I had the same exact same thoughts....that not recommending radiation for breast cancer for older women was, essentially, writing them off or some 'economic triage' thing as recommended by policy advisers (Ezekiel Emmanuel and Cass Sunstein opinions come to mind).
And there might well be an element of that but both oncologists I saw noted that the NCCN revised guidelines were very specifically aimed at 'low risk' cancers that have better treatment options. And the NCCN guidelines still recommend radiation for older women with breast cancer for other kinds, and stages and grades, of cancer.
And the NCCN guidelines don't suggest an oncologist not recommend radiation even in low-stage ER+ small tumors. They just revised the guidelines to suggest that radiation no longer be automatically, or dogmatically, recommended in all of these cases as had been the previous policy.
I'm sure that the economics of health care for older patients (and maybe especially women as I didn't see a 'softening' of prostate cancer recommendations) continue to be a hot issue but am thinking that the NCCN guidelines are aimed at better medical decisions which aim to prevent rigorous over-treatment and overlook not-uncommon toxic side effects therefrom.
And there's some encouragement in the medical establishments increasing respect for the human body's own propensity to heal if not sledge-hammered by medical protocols that are proving to be effective at lower, gentler levels in some cases.
At least that's my thought after an early skepticism about possibly 'writing off' the elderly. I have an economics background and read much of the arguments 'against the too-expensive to treat' arguments that, in my jaundiced opinion, border on sanctioned elder abuse. But I think the NCCN policies are defensible as just better medicine?

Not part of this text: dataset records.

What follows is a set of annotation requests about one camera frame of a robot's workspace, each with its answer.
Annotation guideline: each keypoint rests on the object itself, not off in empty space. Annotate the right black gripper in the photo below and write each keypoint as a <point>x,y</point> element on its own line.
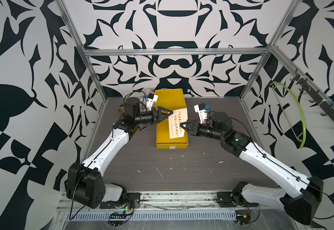
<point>190,130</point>

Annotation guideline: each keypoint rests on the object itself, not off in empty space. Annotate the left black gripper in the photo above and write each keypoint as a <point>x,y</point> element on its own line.
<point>159,118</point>

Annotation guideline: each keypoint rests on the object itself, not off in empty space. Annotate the beige postcard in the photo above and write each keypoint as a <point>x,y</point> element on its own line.
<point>179,116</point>

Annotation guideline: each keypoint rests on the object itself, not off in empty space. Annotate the yellow plastic drawer cabinet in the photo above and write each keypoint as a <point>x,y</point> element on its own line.
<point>172,99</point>

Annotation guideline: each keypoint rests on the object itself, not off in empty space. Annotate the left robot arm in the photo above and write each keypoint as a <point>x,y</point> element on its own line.
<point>85,183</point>

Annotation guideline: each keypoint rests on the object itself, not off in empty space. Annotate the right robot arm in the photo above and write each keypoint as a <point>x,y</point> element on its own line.
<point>297,194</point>

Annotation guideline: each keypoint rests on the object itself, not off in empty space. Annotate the brown plaid cloth item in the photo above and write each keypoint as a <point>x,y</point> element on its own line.
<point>121,109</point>

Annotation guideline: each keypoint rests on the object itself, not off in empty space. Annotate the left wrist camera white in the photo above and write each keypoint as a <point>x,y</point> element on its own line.
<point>150,101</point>

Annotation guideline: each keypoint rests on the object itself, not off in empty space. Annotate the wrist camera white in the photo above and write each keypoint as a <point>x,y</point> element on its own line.
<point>202,111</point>
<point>150,101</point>

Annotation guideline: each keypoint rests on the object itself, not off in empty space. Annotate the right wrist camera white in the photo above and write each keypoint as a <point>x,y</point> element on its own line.
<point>202,111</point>

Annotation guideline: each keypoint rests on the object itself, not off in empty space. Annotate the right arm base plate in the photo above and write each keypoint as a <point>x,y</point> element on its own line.
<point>232,199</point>

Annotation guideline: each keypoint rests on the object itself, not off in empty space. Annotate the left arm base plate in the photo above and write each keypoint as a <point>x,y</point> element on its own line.
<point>127,198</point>

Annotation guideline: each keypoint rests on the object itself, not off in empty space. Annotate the black wall hook rack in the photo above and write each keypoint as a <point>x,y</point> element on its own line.
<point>318,97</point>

You state the issues well. The NCCN guideline is to "consider" omission of irradiation for locoregional treatment for patients 70 or older with early stage negative node invasive breast cancer after breast conserving surgery (not mastectomy) who receive endocrine adjuvant therapy. It seemed to me that the dropping of radiation is based on mortality from metastatic spread, and, as you say, on lessening harmful medical treatment where advisable. But my questions are--what if the patient can't tolerate an aromatase inhibitor, and would such an omission incur greater risk of locoregional recurrence that would lead to more surgery and even radiation at a later age when it would be harder to endure? Like you, I have read research on this subject that discusses costs, which I find objectionable and ageist. As always, it is up to the individual woman to weigh benefit and risk and feel comfortable with those choices. Good discussion!